Using the integral test, how do you show whether #sum 1/sqrt(2x-5)# diverges or converges from n=1 to infinity?

Answer 1

The series #sum_{n=3}^{infty}1/sqrt{2n-5}# diverges by the integral test, therefore the series #sum_{n=1}^{infty}1/sqrt{2n-5}# diverges as well.

Let #f(x)=1/sqrt{2x-5}=(2x-5)^{-1/2}#. The improper integral #\int_{3}^{infty}f(x)\ dx# can be shown to diverge by direct calculation.

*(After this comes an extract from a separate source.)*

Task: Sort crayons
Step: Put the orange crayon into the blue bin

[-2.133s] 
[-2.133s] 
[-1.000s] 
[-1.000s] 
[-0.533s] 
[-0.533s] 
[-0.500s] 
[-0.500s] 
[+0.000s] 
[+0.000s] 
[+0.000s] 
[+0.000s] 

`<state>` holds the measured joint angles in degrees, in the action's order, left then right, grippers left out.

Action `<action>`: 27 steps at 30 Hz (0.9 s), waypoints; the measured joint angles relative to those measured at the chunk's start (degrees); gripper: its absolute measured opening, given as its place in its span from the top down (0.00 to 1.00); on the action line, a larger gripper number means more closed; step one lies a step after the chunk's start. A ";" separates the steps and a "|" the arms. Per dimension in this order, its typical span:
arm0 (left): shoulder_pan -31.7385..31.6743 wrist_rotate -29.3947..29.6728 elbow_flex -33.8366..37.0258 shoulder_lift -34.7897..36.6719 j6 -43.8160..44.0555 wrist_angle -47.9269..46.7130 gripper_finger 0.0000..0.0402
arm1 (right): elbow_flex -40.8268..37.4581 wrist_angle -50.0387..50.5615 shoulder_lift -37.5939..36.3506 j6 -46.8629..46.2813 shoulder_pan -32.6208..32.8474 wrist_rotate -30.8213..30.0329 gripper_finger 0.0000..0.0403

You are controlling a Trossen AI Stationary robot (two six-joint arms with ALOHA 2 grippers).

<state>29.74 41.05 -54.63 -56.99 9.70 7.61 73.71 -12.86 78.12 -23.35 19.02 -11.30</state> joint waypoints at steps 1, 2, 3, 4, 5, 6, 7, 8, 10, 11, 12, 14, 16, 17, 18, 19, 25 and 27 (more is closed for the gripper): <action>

First, do the indefinite integral #int (2x-5)^{-1/2}\ dx# by using the substitution: #u=2x-5#, #du=2\ dx# to write it as #1/2 int u^{-1/2}\ du=u^{1/2}+C=sqrt{2x-5}+C#.

Now write the improper integral as a limit:

#int_{3}^{infty}f(x)\ dx=lim_{b->infty}int_{3}^{b}(2x-5)^{-1/2}\ dx=lim_{b->infty} sqrt{2x-5}|_{x=3}^{x=b}#
#=lim_{b->infty}(sqrt{2b-5}-1)#
This last limit doesn't exist (some would say it "diverges to #infty#").
Since #f(x)>0# for all #x\geq 3# and since #f# is decreasing on the interval #x\geq 3#, it follows from the integral test that the series #sum_{n=3}^{infty}1/sqrt{2n-5}# diverges.
Since the series in question #sum_{n=1}^{infty}1/sqrt{2n-5}# just contains two more terms at the beginning, it follows that #sum_{n=1}^{infty}1/sqrt{2n-5}# diverges as well. And actually, the first two terms of this series are complex numbers since #2n-5<0# when #n=1# and #n=2#. So maybe you meant something different than your original question anyway.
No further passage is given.